### TASK TO CARRY OUT
Copy out each line containing "cable" from the entries below.

[Saved data entries]
★ ★ ★ ★ ★
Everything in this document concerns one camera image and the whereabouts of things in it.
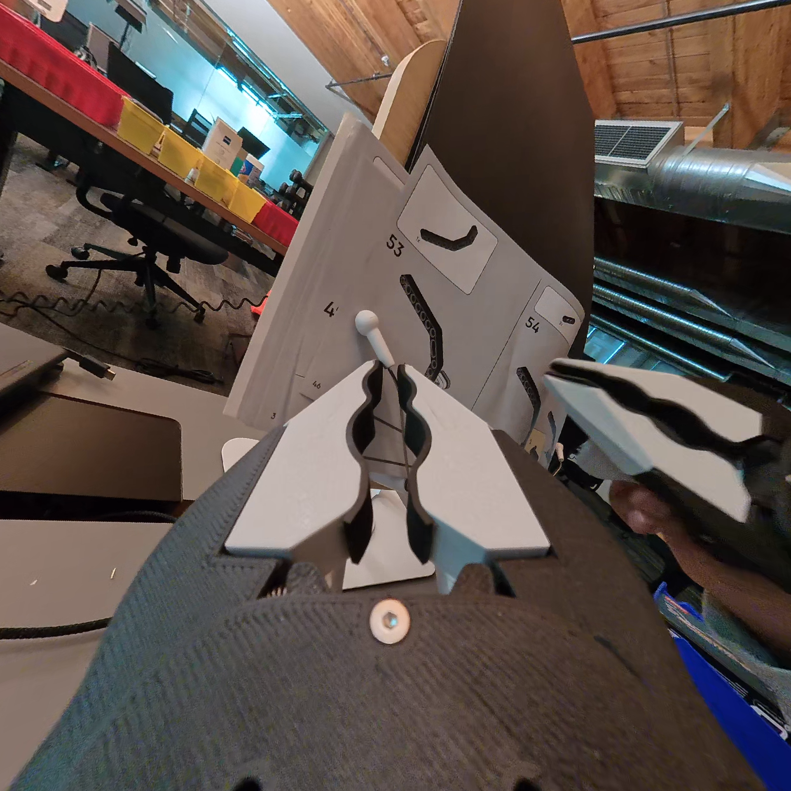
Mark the rounded wooden board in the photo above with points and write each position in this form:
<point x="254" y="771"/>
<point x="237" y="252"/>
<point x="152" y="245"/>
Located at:
<point x="414" y="92"/>

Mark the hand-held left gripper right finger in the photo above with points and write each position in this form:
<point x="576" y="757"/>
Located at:
<point x="476" y="494"/>

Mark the white cardboard box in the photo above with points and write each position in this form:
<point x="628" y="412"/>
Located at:
<point x="221" y="139"/>

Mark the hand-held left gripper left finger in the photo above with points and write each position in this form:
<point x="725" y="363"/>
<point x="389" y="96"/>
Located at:
<point x="296" y="488"/>

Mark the black desk mat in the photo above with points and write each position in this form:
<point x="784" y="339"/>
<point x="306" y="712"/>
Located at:
<point x="80" y="451"/>

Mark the long wooden table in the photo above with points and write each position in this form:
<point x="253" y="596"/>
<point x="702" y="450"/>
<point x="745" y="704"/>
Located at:
<point x="154" y="168"/>

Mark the large red bin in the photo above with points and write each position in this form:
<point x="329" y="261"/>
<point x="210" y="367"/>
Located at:
<point x="55" y="68"/>

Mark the grey laptop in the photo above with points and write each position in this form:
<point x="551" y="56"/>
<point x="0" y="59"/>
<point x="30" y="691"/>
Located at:
<point x="25" y="361"/>

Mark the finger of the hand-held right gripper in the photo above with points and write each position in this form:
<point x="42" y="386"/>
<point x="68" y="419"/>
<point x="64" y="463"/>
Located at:
<point x="680" y="469"/>
<point x="710" y="408"/>

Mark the metal air duct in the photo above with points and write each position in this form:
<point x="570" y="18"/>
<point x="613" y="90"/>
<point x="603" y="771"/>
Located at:
<point x="729" y="179"/>

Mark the small red bin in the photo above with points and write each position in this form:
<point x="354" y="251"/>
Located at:
<point x="278" y="225"/>

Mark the person's right hand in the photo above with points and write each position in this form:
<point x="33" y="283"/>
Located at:
<point x="646" y="513"/>

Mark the person's right forearm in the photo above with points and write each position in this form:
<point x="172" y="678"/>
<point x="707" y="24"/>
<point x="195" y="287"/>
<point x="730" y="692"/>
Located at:
<point x="748" y="642"/>

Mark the blue box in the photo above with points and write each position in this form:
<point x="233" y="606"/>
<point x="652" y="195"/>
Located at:
<point x="729" y="710"/>

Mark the white vent grille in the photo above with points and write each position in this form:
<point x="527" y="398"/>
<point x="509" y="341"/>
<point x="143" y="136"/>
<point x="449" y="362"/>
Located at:
<point x="633" y="142"/>

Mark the orange cone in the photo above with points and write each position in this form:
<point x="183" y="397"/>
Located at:
<point x="261" y="306"/>

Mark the yellow bin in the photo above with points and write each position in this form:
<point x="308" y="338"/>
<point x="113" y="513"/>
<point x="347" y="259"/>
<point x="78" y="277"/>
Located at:
<point x="180" y="154"/>
<point x="217" y="179"/>
<point x="141" y="127"/>
<point x="248" y="202"/>

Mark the black ceiling pipe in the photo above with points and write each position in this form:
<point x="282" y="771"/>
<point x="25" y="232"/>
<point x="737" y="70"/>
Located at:
<point x="680" y="20"/>

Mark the grey metal pipe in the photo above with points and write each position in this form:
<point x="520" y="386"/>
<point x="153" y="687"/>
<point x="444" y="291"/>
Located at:
<point x="680" y="290"/>
<point x="667" y="327"/>

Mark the lego instruction booklet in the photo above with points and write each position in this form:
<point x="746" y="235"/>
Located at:
<point x="371" y="204"/>

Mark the black divider panel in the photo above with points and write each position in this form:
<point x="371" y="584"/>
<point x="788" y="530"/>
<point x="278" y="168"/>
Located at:
<point x="507" y="123"/>

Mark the black monitor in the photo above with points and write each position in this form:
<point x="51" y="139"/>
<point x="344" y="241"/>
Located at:
<point x="139" y="83"/>

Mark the black office chair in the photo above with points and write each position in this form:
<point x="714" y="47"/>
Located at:
<point x="160" y="230"/>

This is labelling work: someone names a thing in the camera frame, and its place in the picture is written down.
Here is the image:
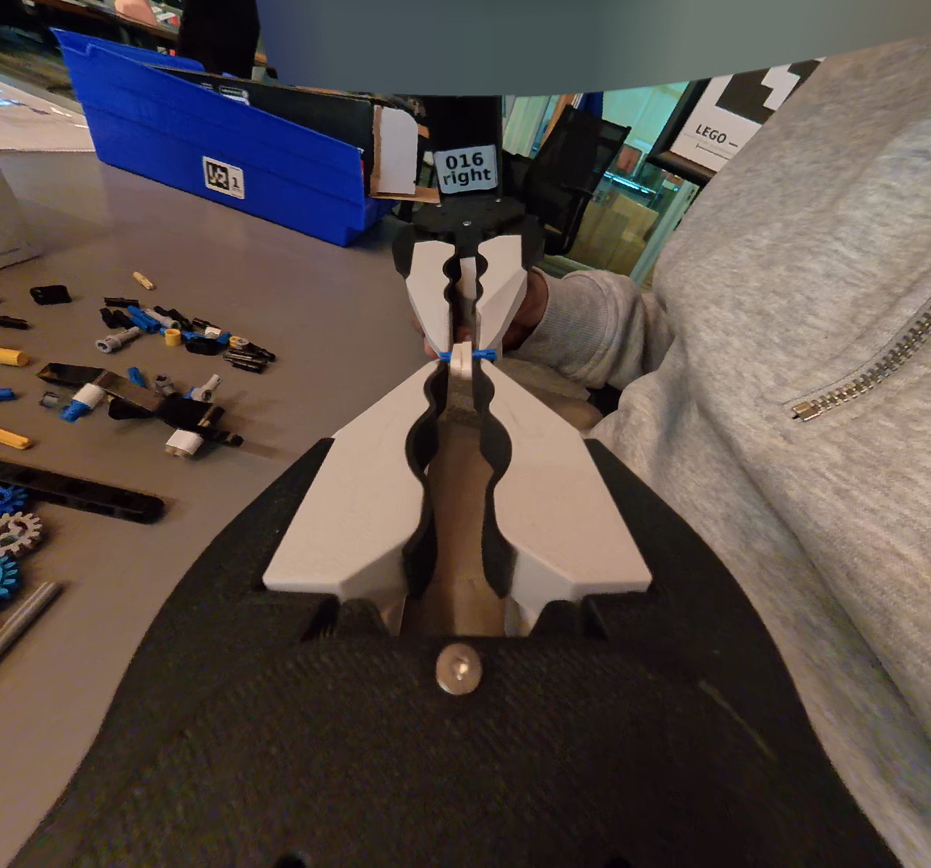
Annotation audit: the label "blue plastic bin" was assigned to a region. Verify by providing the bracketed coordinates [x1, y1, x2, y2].
[52, 28, 397, 247]

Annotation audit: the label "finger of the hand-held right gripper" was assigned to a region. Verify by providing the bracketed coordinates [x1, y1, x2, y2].
[473, 235, 530, 353]
[403, 239, 466, 362]

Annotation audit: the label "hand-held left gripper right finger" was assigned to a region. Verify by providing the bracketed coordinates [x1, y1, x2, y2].
[469, 362, 653, 639]

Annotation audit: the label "black lego frame assembly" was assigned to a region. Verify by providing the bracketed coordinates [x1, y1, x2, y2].
[36, 362, 244, 458]

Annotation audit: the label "person's right hand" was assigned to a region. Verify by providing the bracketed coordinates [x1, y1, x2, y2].
[502, 268, 550, 353]

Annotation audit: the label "person's right forearm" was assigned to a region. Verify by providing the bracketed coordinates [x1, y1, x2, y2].
[518, 269, 674, 392]

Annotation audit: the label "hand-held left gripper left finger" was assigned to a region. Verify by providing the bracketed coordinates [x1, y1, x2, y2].
[262, 361, 448, 638]

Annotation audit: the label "white wall sign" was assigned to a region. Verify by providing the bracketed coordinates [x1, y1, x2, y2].
[669, 57, 823, 174]

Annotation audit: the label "pile of small lego pins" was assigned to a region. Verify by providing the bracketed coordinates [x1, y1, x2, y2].
[98, 295, 277, 374]

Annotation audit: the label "long black lego beam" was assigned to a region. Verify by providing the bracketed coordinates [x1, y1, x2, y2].
[0, 461, 164, 523]

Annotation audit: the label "black monitor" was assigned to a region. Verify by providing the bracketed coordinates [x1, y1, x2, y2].
[178, 0, 261, 80]

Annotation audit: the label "brown cardboard boxes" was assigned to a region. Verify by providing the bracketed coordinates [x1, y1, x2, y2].
[575, 192, 659, 280]

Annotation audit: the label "grey lego axle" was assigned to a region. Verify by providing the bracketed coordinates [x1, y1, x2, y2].
[0, 580, 64, 659]

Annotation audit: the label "black office chair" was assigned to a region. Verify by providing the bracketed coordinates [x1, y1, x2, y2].
[524, 106, 632, 258]

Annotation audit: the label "person in grey hoodie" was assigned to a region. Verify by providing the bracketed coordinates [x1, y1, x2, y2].
[582, 39, 931, 868]

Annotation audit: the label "grey lego gear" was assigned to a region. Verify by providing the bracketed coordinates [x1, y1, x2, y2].
[0, 512, 43, 558]

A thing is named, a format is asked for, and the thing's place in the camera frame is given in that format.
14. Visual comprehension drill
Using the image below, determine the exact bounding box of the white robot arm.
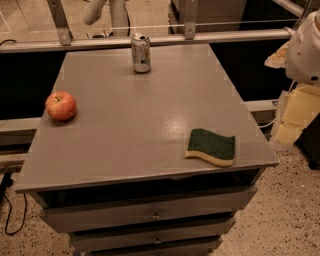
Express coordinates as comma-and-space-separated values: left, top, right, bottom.
264, 9, 320, 85

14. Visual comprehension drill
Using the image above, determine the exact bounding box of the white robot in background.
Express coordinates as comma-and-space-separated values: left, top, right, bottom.
83, 0, 130, 37

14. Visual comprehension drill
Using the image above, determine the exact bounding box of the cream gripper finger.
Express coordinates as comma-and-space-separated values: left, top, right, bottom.
264, 42, 289, 69

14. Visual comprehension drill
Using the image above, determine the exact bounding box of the black cable on floor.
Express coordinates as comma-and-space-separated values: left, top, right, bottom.
0, 162, 28, 237

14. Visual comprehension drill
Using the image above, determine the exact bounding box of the green and yellow sponge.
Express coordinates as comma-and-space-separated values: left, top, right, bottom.
185, 128, 236, 167

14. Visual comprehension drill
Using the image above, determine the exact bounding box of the silver 7up soda can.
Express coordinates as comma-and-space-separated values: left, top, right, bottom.
131, 33, 151, 73

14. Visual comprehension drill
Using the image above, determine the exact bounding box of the grey metal railing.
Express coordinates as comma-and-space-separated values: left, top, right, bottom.
0, 0, 302, 54

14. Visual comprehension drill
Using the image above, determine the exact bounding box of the red apple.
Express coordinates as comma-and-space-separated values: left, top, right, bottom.
45, 91, 77, 121

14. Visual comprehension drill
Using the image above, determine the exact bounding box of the white cable at right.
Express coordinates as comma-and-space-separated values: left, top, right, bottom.
258, 79, 296, 130

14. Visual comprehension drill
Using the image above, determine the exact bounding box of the top grey drawer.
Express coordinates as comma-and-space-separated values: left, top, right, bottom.
40, 185, 257, 233

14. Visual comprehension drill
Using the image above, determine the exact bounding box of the bottom grey drawer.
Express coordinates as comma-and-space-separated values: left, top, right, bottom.
88, 236, 222, 256

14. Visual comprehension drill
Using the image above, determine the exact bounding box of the grey drawer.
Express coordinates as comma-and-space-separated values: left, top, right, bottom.
40, 185, 257, 233
88, 236, 222, 256
71, 216, 235, 252

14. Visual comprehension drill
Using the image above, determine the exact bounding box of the middle grey drawer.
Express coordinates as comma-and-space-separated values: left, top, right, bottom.
71, 216, 235, 252
★ ★ ★ ★ ★
### ANSWER BOX
Using the image above, determine the exact bounding box of the black cable on floor.
Using the image above, determine the exact bounding box of the white cable at right.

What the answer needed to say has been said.